ANGLICANS in Harare have given startling eye-witness accounts of what happened in churches last Sunday, after a court order to overturn a ban on Anglican worship.

The police, who used riot gear to prevent worshippers holding services on the previous Sunday (News, 18 January), withdrew the prohibition against supporters of the legitimate Anglican Church of the Province of Central Africa (CPCA), loyal to the interim Bishop of Harare, Dr Sebastian Bakare.

Rita Makarawo, a judge appointed by President Mugabe, but described as an Anglican “renowned for giving honest judgments”, ruled late on Saturday afternoon that the churches were to be shared between the CPCA and the breakaway Anglican province set up by the former Bishop of Harare, the Rt Revd Nolbert Kunonga.

The ruling, that the Anglican Church (described as a “faction”) “has a clear right to continue enjoying the use of the church premises”, is an interim interdict. The judge refused to grant the CPCA’s pleas for possession and control of all the churches.

The Anglican province had also sought a order restraining Bishop Kunonga, the police, and others from interfering with the conduct of church services, but this was also refused.
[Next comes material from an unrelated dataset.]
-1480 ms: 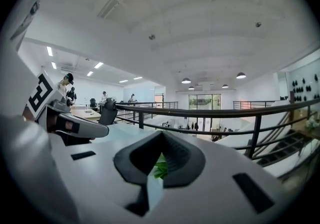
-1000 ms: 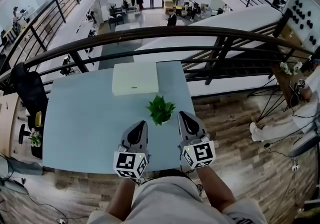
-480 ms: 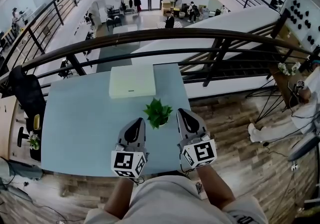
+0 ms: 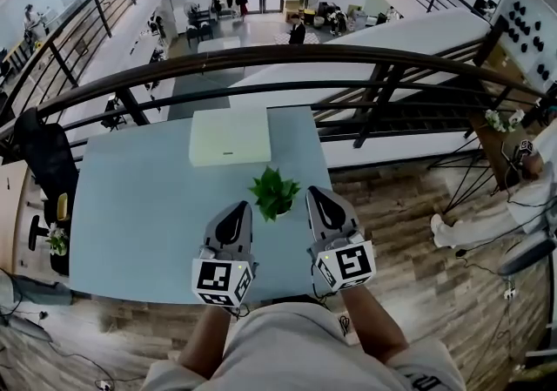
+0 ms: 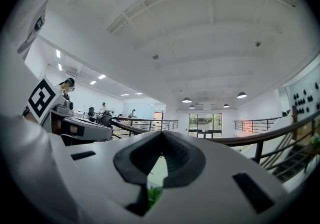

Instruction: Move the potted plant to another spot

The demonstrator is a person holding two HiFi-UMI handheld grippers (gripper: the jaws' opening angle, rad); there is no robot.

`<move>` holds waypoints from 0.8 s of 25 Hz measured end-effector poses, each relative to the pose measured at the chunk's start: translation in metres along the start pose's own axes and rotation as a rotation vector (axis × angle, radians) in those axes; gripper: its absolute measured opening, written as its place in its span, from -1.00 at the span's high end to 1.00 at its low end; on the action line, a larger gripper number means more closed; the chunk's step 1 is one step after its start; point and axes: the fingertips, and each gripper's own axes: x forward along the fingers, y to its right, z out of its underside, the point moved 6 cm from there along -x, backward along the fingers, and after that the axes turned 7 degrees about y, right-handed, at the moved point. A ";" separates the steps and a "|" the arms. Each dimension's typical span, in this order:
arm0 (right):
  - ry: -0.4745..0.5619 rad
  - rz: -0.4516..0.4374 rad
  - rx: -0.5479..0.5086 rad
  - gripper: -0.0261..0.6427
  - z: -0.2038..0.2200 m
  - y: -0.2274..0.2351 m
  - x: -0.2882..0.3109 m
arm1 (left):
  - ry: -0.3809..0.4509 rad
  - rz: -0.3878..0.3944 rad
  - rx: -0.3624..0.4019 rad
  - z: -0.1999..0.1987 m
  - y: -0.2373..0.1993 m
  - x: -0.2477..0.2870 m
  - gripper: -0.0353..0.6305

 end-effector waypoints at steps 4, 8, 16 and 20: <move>-0.010 0.000 -0.001 0.91 0.003 0.001 -0.001 | -0.002 -0.012 0.002 0.002 -0.001 -0.001 0.86; -0.016 0.012 0.010 0.91 0.008 0.004 -0.005 | -0.007 -0.026 0.004 0.005 -0.002 -0.004 0.86; -0.042 0.007 -0.033 0.91 0.006 0.005 -0.008 | -0.012 -0.040 0.006 0.007 -0.003 -0.008 0.86; -0.051 0.008 -0.020 0.91 0.012 0.004 -0.012 | -0.013 -0.041 0.007 0.009 -0.002 -0.010 0.86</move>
The ruling gives Bishop Kunonga the right to hold services at the same times as they have been held in the past, but he has to make the churches available to the Anglicans 90 minutes after their activities.

All the weekend activity happened against a nationwide power blackout, when most people in Harare were also without water or telephones. With all communication down, congregations ran on foot to spread the news.

Worshippers came to Harare Cathedral from all over the city, as requested by Bishop Bakare in defiance of the earlier ban. Most had gone to the church hall at 9 a.m. hoping for a service led by the Bishop, but learned that he was to take a service in the cathedral itself at 11 a.m.


“The procession came in with Bishop Bakare entering his cathedral for the first time. Kunonga had stationed himself in front of the altar, and when Bakare arrived he began to shout at him. . . He told Bakare to leave the cathedral, as it did not belong to him, and he had not been licensed by Kunonga.

“He grabbed Bakare’s liturgy book and threw it on the ground. Someone stepped forward with another one, but this, too, was snatched away. He showed every sign of being about to attack Bakare with his staff.

“Bakare suggested they should take the service together but this was rejected.

“The police now arrived, and took both bishops outside, while the congregation continued to sing. An hour or so later, the churchwardens came back and told the people that they were to move to the church hall. This they did, and the service was reported to be very joyful, with Bishop Bakare preaching.”

Services elsewhere in Harare were very different. One churchgoer reported: “The church was packed and we had a wonderful, very noisy, service.

“We had an anthem in the vernacular, with the choir singing and dancing. . . The third time round a very old lady began to ululate, and immediately everyone joined in singing the refrain and clapping. The anthem was based on the New Testament lesson, which had been 1 Corinthians 1.10 — ‘I appeal to you, brothers, in the name of our Lord Jesus Christ, that all of you agree with one another . . . so that you be perfectly united in mind and thought.’”

Newspapers in Zimbabwe continue to misreport the situation over the deposed Bishop Kunonga, a close ally of President Mugabe. The Sunday Mail reported: “Anglican parishioners have been involved in skirmishes over the control of the assets of the diocese of Harare, after the diocese, led by Bishop Kunonga, pulled out of the province over differences over homosexuality.”

Bishop Kunonga gave his own version to the government-owned Herald. He told the paper, which gets a wide airing on websites around the world: “The people said we don’t want to be associated with homosexuals, and any person who is associated with homosexuals ceases to be an Anglican. In the diocese of Central Africa, there are bishops who are homosexuals and we can’t accept that.”